Ваня описывает подробности пыток — и как раздевают женщин, как, наоборот, следовательницы-женщины раздеваются при допрашиваемых мужчинах, деморализуя их, как морят в карцерах холодом, жарой, голодом, жаждой, как мужчинам следователи наступают начищенными до блеска сапогами на половые органы и, глядя в глаза, придавливая все крепче, задают вопросы, как командарму Блюхеру вырвали глаз, поднесли на ладони и сказали, что, если не признается, со вторым глазом будет то же самое.
Сталин вынимает трубку изо рта и интересуется:
— И что он?
— Что?
— Признался?
— Не знаю.
— А я знаю.
— Вы были там?
— Это не обязательно, — уклончиво отвечает Сталин. — Товарищ Блюхер не только признался. Он сказал: «Как я могу лишиться второго глаза? Чем я увижу тогда дорогого и любимого товарища Сталина?» Так он сказал. Почему он так сказал?
— Потому что… — хочет ответить Ваня, но умолкает.
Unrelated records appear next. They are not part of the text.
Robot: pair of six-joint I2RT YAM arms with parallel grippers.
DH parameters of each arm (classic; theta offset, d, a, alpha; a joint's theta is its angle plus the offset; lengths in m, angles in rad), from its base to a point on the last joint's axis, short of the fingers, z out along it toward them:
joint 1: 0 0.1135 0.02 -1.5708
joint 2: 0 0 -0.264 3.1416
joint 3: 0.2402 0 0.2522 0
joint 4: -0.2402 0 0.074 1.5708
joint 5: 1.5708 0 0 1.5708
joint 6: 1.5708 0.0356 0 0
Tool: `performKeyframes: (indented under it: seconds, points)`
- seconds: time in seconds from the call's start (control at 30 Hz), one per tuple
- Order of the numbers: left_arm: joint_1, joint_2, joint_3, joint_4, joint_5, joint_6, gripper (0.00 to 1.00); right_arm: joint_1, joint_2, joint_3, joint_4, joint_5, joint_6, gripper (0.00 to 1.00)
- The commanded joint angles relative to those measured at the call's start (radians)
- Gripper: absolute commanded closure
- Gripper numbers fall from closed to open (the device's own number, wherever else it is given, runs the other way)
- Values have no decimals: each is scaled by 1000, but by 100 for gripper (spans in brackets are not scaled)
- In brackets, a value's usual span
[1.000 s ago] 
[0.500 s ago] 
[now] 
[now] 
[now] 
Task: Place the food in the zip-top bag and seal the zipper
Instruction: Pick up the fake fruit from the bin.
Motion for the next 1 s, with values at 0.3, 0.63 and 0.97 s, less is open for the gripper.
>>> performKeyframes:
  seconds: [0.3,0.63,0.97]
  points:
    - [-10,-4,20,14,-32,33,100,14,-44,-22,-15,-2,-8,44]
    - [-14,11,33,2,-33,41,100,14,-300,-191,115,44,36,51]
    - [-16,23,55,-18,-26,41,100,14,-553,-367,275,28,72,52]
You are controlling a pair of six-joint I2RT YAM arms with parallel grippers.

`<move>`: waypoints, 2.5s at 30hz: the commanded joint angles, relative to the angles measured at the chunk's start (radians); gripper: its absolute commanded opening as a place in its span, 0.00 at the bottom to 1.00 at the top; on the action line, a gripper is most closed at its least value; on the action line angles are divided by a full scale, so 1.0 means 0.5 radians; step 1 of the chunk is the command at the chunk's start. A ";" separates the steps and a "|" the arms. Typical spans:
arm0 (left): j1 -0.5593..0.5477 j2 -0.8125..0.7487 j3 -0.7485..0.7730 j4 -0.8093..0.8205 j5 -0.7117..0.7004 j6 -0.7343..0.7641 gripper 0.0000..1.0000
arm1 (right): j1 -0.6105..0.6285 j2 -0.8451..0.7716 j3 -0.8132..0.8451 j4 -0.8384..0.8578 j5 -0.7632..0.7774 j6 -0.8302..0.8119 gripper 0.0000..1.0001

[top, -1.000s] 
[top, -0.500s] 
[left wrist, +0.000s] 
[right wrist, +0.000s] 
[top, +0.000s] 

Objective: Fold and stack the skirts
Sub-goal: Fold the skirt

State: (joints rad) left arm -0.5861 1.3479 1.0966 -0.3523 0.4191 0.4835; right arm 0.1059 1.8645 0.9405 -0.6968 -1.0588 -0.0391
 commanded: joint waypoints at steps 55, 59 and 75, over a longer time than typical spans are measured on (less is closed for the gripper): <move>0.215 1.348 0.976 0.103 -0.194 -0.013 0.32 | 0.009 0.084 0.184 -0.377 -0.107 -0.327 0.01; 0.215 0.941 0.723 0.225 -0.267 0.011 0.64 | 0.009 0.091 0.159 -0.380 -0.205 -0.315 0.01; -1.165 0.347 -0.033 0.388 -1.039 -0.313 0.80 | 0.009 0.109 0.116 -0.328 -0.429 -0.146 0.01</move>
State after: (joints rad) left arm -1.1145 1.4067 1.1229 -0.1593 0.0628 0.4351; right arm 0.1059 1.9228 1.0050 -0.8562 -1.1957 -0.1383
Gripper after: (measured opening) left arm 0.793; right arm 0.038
Сталин делает вескую паузу. Смотрит на Ваню. Ваня краснеет: все-таки перед ним пожилой человек, перебивать неудобно.
— Извините, — мямлит он.
— Извиняю. Так вот, почему он так сказал? Потому что его пытали? Потому что ему было больно? Нет. Он так сказал потому, что действительно боялся лишиться возможности увидеть дорогого и любимого товарища Сталина! И я это ценю!
— Зачем же вы его уничтожили, если цените?
— Предатель, — кратко отвечает Сталин, разжигая потухшую трубку.
— Какой же он предатель, если даже перед смертью так говорил, — хотя сомневаюсь. Но я знаю — действительно многие, кого вели на расстрел, кричали: «Да здравствует товарищ Сталин!»
— Лицемеры, — отзывается вождь.
— Нет, они искренне думали, что вы не виноваты, а виноваты ваши прислужники, что вы ничего не знаете!
— Все я знаю. Минутку. Ты считаешь, что я виноват? Как ты можешь считать, что я виноват, если даже они так не считают?
— Это ослепление! Это культ личности называется!
— Что? — удивляется Сталин.
— А то вы не знаете! Ваши портреты на всех улицах висят, в каждом помещении вместо икон, если каждый поэт про вас — поэму, каждый композитор — песню! И вы там — и отец, и брат, и сын, и чуть ли не всем мать! Просто какой-то, извините, Христос получается!
— А что, я хуже Христа? — лукаво улыбается Сталин — Христос, между прочим, сказал: «Идите и возвестите обо мне». Тоже любил, чтобы о нем поговорили. Это я шучу. А кроме шуток — мне самому не нравится. Я им сколько раз говорил: не надо, не пишите. Не слушают!
— Не говорить надо, а просто запретить!
— Не могу, дорогой мой! — разводит руками Сталин. — Как я могу что-то запретить? У нас демократия!
— Вы серьезно? — Ваня старается выдержать тон, хотя чувствует, что голова его горит, он уже совсем запутался.